Let me eliminate some of that illusory rose tint from your worldview. That home with 2 adults and 4 kids was a 950 square foot 1 bathroom box on .25 acres of land, with no garage, basement, or luxury of any type. my family still owns this property.

In comparison me a single man, lives in a 1300 sqft home.. by myself, with 2 car garage, full basement, etc. My home is considered "basic" by modern standards, some would even consider it below minimum standards for a family of 4...(I bought this home from such a family because they felt it was too small for them)

No builder would ever consider building either my home (which was built in the 60's, nor my grandparents home (built in the early 50's) as today home sizes need to be 1500-2000 square foot, each bedroom needs it own bath, kitchens need to be near professional quality, etc etc etc etc etc.

In short home prices are sky high because buyers would never consider, and probally could not legally, raise 4 kids in a 1 bath 950 sqaure foot home.

We often to not actualy compare apples to apple when we look at the conditions of the past. Sure a man could buy a home for his family in 1950... That home was about 1/2 the size of todays home, and had FAR FAR FAR FAR FAR FAR less amenities and comforts of the modern home

lazyasciiart · 2 years ago
> In short home prices are sky high because buyers would never consider, and probally could not legally, raise 4 kids in a 1 bath 950 sqaure foot home.

I live in a place the same size as you, minus the garage and the land, as a family of 3 so far.

There are plenty of potential homebuyers who would kill for this, and I know of nowhere in the USA that it would be illegal. The problem is that cities limit the number of homes that can be built to ludicrous low density setups like "one house on 2 square acres", and there are enough homebuyers who will pay for the house three times that size with a bathroom per bedroom that the builder doesn't bother to worry about the potential buyers who are not being served and have to move out beyond the edges of public transit to afford anything. And these density limits remain because old people swan around moaning that it's inhumane to build studio apartments when everybody wants a 12 sq acre bathroom, and why are there people in tents on the street?

grecy · 2 years ago
Obviously this depends entirely on the country and region.

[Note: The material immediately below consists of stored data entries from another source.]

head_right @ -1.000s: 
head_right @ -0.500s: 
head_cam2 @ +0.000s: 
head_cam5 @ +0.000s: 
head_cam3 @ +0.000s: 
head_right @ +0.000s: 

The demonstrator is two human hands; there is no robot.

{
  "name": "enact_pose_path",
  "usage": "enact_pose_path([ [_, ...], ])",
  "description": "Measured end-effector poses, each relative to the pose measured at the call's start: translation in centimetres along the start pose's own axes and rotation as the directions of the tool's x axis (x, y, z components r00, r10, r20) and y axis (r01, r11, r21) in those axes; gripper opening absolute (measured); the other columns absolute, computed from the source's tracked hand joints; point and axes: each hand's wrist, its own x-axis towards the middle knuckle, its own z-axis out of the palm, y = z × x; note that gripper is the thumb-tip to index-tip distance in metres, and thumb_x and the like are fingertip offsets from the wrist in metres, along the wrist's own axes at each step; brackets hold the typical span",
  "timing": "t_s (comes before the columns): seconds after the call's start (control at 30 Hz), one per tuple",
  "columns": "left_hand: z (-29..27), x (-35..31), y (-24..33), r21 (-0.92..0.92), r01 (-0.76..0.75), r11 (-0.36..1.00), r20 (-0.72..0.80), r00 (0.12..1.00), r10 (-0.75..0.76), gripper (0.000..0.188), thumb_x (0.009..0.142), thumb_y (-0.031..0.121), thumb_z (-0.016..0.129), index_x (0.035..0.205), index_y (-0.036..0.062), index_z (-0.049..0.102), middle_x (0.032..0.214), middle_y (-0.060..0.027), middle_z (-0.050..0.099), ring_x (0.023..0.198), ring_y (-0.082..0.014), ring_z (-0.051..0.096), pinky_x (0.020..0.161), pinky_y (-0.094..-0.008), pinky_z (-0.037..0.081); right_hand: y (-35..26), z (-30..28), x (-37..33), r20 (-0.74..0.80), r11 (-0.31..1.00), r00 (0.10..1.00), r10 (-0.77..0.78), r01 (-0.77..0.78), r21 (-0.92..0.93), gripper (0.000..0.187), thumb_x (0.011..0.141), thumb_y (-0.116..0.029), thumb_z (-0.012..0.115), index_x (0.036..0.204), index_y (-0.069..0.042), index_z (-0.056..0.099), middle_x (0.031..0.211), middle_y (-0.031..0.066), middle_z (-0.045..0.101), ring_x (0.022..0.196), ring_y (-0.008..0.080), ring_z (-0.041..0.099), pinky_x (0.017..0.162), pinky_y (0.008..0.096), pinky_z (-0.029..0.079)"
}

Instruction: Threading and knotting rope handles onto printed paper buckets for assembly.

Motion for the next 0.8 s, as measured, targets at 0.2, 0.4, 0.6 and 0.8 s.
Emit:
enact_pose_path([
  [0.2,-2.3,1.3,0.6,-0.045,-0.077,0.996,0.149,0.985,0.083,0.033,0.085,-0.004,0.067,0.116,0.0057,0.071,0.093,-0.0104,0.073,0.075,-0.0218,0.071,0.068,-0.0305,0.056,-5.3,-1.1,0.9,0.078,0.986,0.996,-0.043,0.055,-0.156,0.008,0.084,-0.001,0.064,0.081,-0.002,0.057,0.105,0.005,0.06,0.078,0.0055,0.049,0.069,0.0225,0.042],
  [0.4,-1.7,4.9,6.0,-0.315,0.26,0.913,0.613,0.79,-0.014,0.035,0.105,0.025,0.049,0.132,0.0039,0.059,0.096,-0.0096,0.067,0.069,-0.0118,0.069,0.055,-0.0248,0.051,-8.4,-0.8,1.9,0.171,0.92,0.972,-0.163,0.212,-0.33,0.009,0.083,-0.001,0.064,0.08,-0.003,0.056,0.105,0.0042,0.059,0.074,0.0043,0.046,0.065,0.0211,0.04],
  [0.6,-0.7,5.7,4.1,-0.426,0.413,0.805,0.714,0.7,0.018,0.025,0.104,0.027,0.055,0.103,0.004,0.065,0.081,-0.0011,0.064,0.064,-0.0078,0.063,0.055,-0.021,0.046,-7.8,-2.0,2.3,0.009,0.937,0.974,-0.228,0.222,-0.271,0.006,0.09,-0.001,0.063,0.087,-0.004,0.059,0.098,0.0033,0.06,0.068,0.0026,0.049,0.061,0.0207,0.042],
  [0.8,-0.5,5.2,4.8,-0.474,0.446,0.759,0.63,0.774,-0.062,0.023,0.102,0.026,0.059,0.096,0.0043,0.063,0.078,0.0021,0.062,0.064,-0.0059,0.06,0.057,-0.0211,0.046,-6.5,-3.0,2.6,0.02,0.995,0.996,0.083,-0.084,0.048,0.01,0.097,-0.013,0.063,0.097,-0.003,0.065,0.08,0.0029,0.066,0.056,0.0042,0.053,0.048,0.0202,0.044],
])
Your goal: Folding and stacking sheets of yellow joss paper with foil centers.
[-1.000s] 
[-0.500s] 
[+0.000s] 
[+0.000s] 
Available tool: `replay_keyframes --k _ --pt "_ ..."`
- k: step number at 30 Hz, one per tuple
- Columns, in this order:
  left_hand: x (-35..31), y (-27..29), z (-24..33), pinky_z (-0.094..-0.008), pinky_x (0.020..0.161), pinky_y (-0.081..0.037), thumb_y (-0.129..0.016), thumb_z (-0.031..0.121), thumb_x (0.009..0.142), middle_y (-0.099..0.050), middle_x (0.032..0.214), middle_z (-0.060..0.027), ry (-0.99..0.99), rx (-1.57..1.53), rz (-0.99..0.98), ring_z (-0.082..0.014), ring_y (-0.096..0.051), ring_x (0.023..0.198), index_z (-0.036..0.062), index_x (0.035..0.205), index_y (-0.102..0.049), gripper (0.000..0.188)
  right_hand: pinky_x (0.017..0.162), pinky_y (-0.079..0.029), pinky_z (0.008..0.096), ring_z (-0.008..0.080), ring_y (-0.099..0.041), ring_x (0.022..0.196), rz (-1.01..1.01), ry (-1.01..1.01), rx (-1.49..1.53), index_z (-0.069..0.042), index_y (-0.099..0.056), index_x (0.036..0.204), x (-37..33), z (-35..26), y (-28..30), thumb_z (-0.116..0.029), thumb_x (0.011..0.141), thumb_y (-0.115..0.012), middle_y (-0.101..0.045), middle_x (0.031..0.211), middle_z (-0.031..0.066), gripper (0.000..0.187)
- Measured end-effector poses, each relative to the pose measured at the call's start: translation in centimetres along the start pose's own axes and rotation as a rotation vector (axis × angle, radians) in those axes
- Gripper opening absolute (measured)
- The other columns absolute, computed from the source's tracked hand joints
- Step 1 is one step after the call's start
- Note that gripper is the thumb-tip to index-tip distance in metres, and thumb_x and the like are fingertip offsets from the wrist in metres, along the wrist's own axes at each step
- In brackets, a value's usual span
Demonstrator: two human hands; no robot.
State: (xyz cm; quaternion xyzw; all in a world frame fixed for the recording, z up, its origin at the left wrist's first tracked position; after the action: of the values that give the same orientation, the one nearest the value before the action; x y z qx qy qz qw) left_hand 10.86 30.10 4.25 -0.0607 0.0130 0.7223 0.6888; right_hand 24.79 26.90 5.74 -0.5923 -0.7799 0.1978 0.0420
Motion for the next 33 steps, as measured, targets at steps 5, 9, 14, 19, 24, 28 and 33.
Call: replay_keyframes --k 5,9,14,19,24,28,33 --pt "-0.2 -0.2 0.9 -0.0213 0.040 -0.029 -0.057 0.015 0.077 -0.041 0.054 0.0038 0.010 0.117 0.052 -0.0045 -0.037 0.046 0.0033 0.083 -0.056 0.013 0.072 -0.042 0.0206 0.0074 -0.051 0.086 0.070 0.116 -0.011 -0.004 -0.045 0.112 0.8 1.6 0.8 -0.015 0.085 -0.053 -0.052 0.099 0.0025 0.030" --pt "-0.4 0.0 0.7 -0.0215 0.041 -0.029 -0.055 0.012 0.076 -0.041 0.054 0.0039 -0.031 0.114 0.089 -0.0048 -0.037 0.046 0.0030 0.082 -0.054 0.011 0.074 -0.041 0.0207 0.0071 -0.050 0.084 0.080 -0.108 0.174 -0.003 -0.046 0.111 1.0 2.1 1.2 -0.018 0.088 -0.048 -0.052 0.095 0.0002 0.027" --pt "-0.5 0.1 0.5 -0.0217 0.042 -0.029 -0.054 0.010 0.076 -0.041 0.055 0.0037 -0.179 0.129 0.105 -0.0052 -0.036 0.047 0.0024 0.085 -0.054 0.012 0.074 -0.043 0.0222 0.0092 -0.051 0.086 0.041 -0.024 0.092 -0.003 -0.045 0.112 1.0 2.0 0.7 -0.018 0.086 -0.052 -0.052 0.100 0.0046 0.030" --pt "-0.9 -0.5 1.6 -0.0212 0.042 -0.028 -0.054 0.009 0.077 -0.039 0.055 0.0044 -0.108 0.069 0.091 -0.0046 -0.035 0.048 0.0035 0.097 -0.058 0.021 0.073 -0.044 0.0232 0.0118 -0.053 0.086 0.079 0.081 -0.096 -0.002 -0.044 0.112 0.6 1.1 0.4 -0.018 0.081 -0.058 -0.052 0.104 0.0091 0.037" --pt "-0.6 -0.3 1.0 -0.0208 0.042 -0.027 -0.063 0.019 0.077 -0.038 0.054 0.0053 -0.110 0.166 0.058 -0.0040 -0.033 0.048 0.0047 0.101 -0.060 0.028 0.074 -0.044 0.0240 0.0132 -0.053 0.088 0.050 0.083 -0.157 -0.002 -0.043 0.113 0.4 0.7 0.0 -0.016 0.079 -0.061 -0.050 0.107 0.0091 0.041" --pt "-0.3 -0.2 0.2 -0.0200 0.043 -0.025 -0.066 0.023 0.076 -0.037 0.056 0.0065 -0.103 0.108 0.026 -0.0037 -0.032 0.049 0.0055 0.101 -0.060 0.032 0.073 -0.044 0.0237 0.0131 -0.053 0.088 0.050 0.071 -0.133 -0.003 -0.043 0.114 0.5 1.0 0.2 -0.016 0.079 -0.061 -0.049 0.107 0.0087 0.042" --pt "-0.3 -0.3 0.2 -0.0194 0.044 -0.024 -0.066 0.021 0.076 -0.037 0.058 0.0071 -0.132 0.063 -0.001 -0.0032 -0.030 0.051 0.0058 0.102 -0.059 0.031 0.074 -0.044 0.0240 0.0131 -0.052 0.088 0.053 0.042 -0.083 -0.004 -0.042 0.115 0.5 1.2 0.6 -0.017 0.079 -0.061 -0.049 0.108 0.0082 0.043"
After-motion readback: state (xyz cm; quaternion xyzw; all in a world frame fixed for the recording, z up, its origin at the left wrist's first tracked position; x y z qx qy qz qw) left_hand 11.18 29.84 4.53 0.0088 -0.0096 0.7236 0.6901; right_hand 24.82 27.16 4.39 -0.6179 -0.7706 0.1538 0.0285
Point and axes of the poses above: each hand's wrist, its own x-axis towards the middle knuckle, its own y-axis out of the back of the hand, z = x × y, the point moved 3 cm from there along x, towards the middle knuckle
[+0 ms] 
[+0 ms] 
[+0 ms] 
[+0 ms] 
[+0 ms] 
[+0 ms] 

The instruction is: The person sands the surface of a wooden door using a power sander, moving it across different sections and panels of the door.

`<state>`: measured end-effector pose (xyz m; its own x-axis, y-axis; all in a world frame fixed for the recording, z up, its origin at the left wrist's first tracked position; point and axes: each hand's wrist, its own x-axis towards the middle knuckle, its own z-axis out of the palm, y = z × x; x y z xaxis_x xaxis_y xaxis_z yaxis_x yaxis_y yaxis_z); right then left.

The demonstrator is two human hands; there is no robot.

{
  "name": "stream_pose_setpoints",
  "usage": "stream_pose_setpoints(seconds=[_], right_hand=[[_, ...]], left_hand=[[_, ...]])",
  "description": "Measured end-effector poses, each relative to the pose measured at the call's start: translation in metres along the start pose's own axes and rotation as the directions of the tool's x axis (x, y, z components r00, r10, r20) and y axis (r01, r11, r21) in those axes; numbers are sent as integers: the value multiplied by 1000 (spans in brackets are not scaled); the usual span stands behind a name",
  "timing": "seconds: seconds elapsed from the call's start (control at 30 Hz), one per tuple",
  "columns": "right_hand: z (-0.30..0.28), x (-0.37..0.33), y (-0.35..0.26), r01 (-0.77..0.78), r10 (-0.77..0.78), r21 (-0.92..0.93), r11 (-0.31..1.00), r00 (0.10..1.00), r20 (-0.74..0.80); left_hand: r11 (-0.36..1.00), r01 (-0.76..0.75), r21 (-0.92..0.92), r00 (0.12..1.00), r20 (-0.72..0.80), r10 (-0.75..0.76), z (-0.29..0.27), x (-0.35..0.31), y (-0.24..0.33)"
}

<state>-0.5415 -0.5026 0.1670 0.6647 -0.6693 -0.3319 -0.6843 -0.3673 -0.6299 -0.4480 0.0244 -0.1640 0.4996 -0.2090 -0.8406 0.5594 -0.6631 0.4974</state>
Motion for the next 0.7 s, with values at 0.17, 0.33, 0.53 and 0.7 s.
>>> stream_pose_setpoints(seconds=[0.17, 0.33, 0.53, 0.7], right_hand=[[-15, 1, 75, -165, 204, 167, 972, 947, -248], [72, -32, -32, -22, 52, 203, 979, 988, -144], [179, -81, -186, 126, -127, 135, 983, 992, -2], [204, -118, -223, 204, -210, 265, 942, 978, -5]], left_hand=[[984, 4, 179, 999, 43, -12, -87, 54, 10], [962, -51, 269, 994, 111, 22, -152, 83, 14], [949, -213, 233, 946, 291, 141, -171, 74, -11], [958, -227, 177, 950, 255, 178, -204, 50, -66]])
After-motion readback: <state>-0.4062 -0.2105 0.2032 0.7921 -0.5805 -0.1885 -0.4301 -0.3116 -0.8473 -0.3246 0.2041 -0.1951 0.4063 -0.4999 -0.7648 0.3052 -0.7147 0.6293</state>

My grandfather immigrated to Australia in 1948, got a job assembling cars at the Ford plant, and worked there until he retired.

My Grandmother never worked. They bought a very nice house, had two boys, never really had any debt, plenty of money in retirement.

A generation later my Dad was earning $10k/year as a teacher, and my mum and dad bought their first very nice home for $30k.

So today how many people earning $100k/year can buy a home for $300k?

(As reference, my partner earns $78k/year and bought a modest home for $480k the month before covid. Now there is not a single home in this small town for less than $600k.)

nradov · 2 years ago
Here's some perspective. In lower cost areas of the country it's still totally possible for a single worker to support a family of five, buy a house, a car, and afford a vacation. But in that idealized version of the past that you're describing the normal standards of living were much lower. The typical worker's house was small with everyone sharing one bathroom. The car was unreliable and dangerous. The vacation was a road trip to go camping. Now it seems everyone's expectations have risen.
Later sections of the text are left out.